Sanders took aim at her voting record in 2002, when she joined with everyone else on the council in votes to underfund the pension and grant benefit increases.
Frye shot back that as soon as pension board whistle-blower Diann Shipione went public with warnings of pension system abuses in November 2002, she became the council's only voice against pension underfunding.
Sanders also criticized Frye for taking a benefit perk in 2003 that allows city employees to buy credits to enhance their pensions. She formally asked retirement officials to take back the perk this year.
Frye also criticized Sanders' pension, which grosses $84,000 annually. After alimony payments, Sanders said he grosses $60,000 a year in retirement pay.
Sanders rolled out his fiscal-recovery plan in pieces, while Frye, for the summer, said little.
In September, she unveiled her AAA fiscal-recovery plan, which included calls to aggressively expand the powers of the mayor's office, including asking voters for exclusive right to negotiate benefit rollbacks with labor unions.

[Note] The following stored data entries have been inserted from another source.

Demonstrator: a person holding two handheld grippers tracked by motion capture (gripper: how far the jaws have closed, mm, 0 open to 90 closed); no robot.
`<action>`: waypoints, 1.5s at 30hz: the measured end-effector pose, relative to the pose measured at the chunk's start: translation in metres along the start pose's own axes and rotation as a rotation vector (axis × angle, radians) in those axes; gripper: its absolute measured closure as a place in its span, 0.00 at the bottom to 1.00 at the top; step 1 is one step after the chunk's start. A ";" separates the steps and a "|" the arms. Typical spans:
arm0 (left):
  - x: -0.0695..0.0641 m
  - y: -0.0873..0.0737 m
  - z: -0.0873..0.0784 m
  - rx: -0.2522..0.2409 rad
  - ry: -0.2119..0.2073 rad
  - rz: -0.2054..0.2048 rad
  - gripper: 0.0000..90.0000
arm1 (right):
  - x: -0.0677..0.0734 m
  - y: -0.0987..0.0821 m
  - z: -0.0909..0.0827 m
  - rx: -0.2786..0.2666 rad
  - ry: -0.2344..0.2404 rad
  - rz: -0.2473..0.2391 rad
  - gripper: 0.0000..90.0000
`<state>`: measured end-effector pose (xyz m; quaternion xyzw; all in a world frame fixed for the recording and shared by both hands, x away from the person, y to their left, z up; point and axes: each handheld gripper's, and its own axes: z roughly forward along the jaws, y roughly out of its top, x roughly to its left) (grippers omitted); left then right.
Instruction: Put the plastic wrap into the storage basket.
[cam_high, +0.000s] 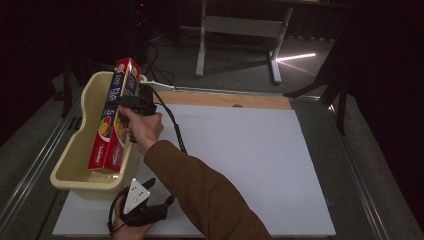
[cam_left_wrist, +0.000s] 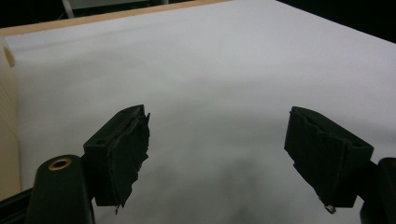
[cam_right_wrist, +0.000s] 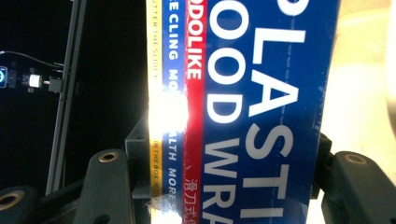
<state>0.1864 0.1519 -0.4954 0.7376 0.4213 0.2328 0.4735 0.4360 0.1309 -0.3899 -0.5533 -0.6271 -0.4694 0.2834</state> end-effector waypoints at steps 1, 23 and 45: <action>0.000 0.000 0.000 0.000 0.000 0.000 0.24 | 0.000 0.000 0.000 0.000 0.000 0.000 0.45; 0.001 0.000 -0.001 -0.002 0.002 -0.007 0.24 | -0.008 -0.019 0.011 0.040 -0.049 0.011 0.44; 0.005 0.001 -0.002 -0.006 0.021 -0.012 0.24 | -0.018 -0.012 0.011 0.127 -0.109 0.049 0.39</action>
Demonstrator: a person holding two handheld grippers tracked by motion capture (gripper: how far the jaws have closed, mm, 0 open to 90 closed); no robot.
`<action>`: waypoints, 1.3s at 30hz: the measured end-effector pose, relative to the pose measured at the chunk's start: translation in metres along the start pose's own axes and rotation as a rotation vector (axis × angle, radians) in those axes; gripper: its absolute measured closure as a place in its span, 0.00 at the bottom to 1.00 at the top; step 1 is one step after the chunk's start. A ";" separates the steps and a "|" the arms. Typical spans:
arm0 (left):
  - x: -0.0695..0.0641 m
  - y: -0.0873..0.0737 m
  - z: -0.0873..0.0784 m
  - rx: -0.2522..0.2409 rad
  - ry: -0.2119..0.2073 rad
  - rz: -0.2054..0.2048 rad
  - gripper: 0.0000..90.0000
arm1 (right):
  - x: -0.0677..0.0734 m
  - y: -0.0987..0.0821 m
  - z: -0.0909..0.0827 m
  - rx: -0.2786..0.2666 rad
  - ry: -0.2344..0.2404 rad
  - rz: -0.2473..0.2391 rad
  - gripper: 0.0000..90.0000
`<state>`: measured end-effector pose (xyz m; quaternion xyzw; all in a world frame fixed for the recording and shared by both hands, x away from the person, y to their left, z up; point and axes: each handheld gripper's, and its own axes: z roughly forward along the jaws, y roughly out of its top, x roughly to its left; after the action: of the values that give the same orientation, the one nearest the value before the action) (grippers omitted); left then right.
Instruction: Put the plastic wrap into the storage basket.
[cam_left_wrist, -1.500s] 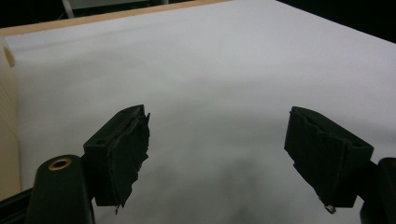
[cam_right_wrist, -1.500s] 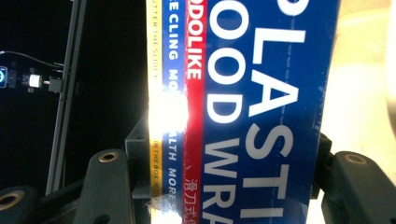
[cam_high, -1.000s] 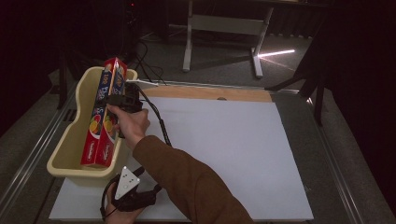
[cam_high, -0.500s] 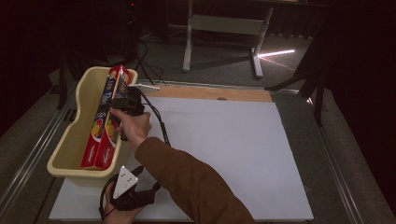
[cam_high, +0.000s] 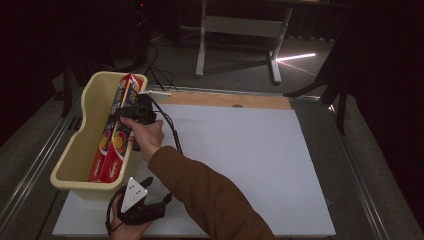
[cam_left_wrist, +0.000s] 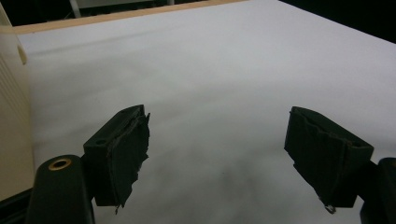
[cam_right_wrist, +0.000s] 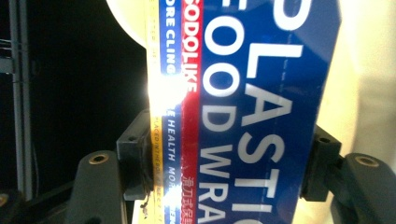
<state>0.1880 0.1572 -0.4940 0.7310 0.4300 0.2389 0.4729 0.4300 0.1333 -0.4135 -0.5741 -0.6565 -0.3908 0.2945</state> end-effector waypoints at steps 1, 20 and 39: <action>0.000 0.000 0.000 0.000 0.001 0.001 0.24 | -0.001 0.000 0.000 0.002 -0.005 -0.002 0.39; 0.002 0.001 -0.001 0.000 0.008 0.000 0.24 | 0.003 -0.001 -0.009 0.000 -0.063 -0.024 0.39; 0.000 0.000 0.000 0.003 0.008 0.002 0.24 | 0.009 0.004 -0.031 -0.033 -0.052 -0.042 0.43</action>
<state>0.1884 0.1574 -0.4936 0.7312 0.4315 0.2418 0.4697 0.4301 0.1113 -0.3893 -0.5748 -0.6695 -0.3925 0.2595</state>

It also included asking voters for power to unilaterally take the city into bankruptcy court if talks fail.
The most politically significant piece of her plan was the possibility of asking voters in tax-averse San Diego for a temporary half-cent increase in the sales tax.

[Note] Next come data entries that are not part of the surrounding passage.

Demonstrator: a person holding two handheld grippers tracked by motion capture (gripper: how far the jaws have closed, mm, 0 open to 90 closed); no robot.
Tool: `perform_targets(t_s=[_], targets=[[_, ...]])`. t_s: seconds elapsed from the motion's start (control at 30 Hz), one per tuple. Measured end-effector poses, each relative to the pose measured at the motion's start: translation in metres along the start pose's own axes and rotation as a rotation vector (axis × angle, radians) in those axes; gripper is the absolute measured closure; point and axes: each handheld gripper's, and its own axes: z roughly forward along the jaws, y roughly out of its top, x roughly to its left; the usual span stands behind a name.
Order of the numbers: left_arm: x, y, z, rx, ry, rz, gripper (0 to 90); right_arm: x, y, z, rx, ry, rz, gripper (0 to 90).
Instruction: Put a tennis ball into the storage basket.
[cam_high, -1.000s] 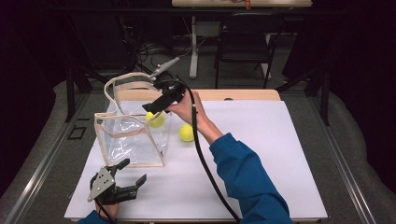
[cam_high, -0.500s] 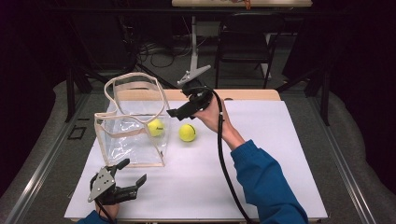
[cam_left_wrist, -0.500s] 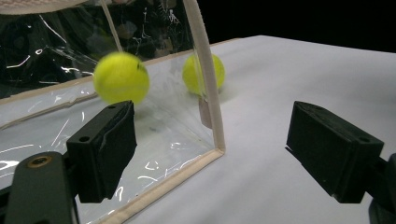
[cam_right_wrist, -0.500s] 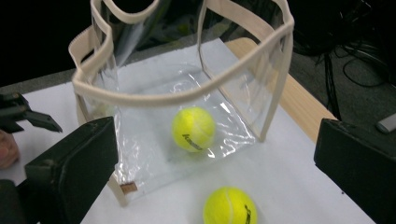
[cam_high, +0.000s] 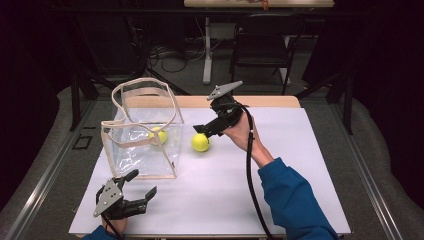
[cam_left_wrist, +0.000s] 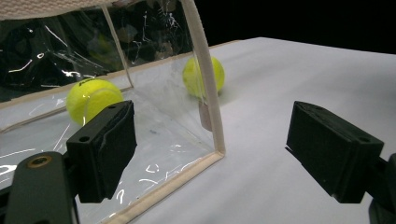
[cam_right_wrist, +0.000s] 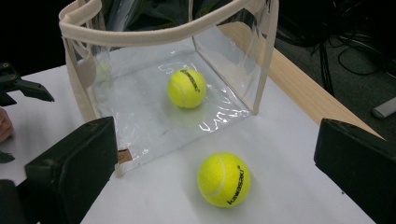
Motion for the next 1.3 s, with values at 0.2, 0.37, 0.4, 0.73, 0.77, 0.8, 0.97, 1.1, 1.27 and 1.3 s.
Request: perform_targets(t_s=[0.2, 0.37, 0.4, 0.73, 0.77, 0.8, 0.97, 1.1, 1.27, 1.3], targets=[[0.000, 0.000, -0.002, -0.005, 0.005, -0.003, 15.9, 0.002, -0.009, -0.005, 0.000, -0.003, 0.000, 0.0], [0.000, 0.000, -0.001, -0.003, 0.000, -0.004, 15.9, 0.003, -0.019, -0.004, 0.005, -0.003, -0.005, 0.0], [0.000, 0.000, -0.001, -0.004, 0.000, -0.005, 15.9, 0.003, -0.021, -0.004, 0.006, -0.002, -0.003, 0.0], [0.000, 0.000, -0.001, 0.003, -0.002, -0.004, 15.9, 0.003, -0.039, -0.009, -0.007, -0.009, 0.004, 0.0], [0.000, -0.001, -0.001, 0.004, -0.002, -0.003, 15.9, 0.003, -0.042, -0.008, -0.005, -0.009, 0.008, 0.0], [0.000, -0.001, -0.001, 0.005, -0.002, -0.003, 15.9, 0.003, -0.045, -0.007, -0.004, -0.008, 0.009, 0.0], [-0.001, -0.001, 0.000, 0.007, -0.006, -0.003, 15.9, 0.002, -0.057, -0.002, 0.004, -0.013, 0.016, 0.0], [0.000, -0.001, 0.002, 0.007, -0.008, 0.001, 15.9, 0.004, -0.064, 0.000, 0.010, -0.017, 0.008, 0.0], [-0.001, -0.001, 0.002, 0.011, -0.015, 0.002, 15.9, 0.005, -0.075, 0.001, 0.016, -0.018, 0.010, 0.0], [-0.001, -0.001, 0.002, 0.012, -0.015, 0.004, 15.9, 0.005, -0.077, 0.001, 0.014, -0.016, 0.013, 0.0]])
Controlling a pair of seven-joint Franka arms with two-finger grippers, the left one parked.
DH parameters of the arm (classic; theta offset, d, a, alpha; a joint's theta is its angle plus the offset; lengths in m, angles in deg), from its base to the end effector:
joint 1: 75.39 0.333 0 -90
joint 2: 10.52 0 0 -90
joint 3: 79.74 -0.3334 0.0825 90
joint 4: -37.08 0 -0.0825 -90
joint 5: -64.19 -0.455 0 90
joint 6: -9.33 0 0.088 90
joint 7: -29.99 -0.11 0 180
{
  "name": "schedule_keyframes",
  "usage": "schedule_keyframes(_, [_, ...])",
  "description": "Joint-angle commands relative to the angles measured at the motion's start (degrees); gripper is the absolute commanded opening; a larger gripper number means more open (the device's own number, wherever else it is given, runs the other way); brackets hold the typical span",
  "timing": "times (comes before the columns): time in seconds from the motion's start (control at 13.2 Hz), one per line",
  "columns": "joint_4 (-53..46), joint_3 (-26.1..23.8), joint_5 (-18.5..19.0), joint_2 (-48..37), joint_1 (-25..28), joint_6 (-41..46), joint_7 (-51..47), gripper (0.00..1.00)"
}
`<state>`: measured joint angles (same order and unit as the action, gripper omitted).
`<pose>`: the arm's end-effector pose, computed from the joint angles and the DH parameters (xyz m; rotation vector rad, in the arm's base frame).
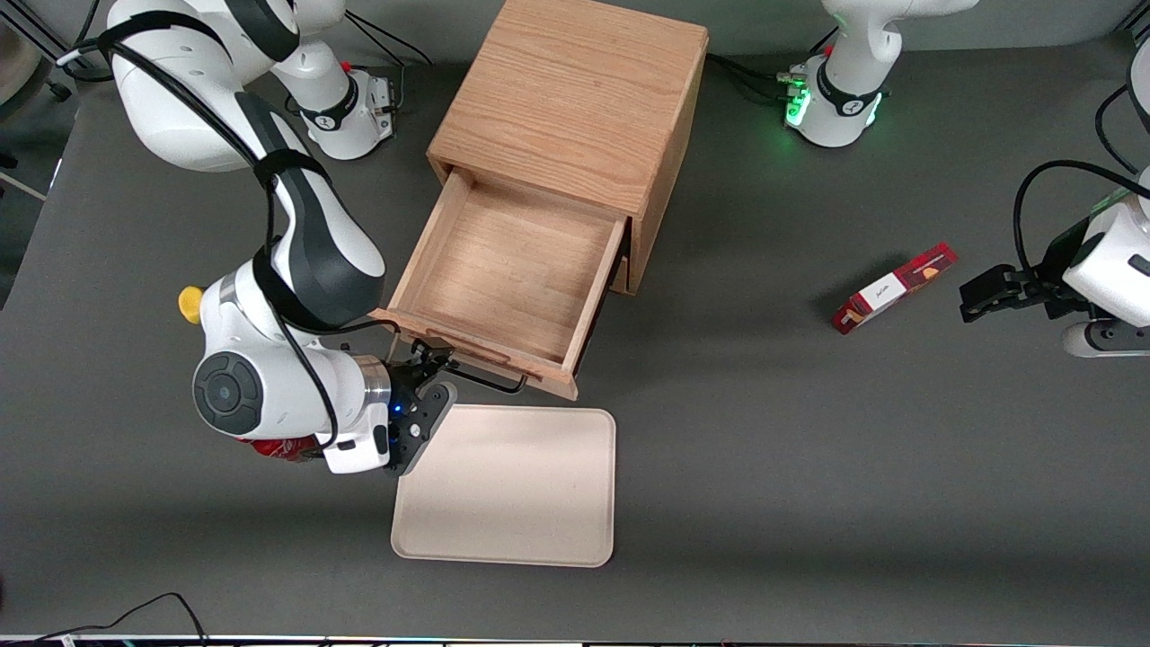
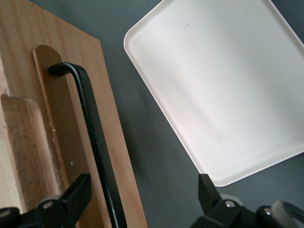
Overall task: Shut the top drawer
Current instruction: 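Lower the right gripper against the drawer front beside the handle, then push the drawer front with the right gripper into the cabinet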
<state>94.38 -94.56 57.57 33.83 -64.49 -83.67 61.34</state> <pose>0.7658 0.3043 0.3965 -2.5366 -1.2610 0.1566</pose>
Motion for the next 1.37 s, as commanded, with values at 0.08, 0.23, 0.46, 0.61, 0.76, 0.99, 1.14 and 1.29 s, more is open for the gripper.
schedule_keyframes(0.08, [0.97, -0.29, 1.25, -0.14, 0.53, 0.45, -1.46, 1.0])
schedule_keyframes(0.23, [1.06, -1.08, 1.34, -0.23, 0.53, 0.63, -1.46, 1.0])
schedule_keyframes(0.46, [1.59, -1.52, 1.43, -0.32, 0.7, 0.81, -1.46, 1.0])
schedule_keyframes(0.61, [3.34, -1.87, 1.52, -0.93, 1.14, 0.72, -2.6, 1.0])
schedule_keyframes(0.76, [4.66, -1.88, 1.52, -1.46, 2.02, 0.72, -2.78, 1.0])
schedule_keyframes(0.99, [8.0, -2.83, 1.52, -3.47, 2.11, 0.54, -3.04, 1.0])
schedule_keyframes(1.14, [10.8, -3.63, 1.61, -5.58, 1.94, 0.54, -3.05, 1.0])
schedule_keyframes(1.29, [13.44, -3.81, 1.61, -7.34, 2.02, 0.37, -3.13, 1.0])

Sanders accused Frye of pushing a $1.1 billion tax increase, but his own tax rhetoric was anything but clear.
In the primary, he made remarks indicating that taxes might be a distant option. This left him vulnerable to a TV ad from Francis accusing him, and Frye, of preparing to raise taxes if elected.
Late in the primary, Sanders sought to recover, finally declaring, "No taxes."
For the rest of the campaign, he would explain that he is against tax increases for the current crisis, but that taxes might be an option in the future if voters want to raise funds for things such as infrastructure repairs.
Frye accused Sanders of being dishonest with voters and said she told the public the truth before the election.
Sanders' plan called for a more-conventional mix of cuts to the bureaucracy, salary freezes, selling some city land and going into deeper debt – through the sale of pension-obligation bonds – to address the pension deficit.
His plan needed major revisions.
Later in the campaign he said he would threaten to lay off 10 percent of the general fund work force as a weapon to get labor unions back to the bargaining table.
Then, he said public safety workers were exempt. That meant instead of nearly 700 workers whose jobs were on the line, there were 300. Annual savings that he first touted as $64 million were downgraded to $35 million.
Frye's plan included a vow to lay off 500 workers.
Things grew testy in the closing weeks.
In mid-October, Sanders accused Frye of failing to take responsibility for her pension votes and for buying pension credits in 2003. He said this raised "serious questions about her character and her integrity."
The same day, Frye appeared at a news conference outside City Hall with a supporter wearing a yellow chicken suit. In a taunting tone, Frye said Sanders was afraid to tell the public the truth about his financial plan.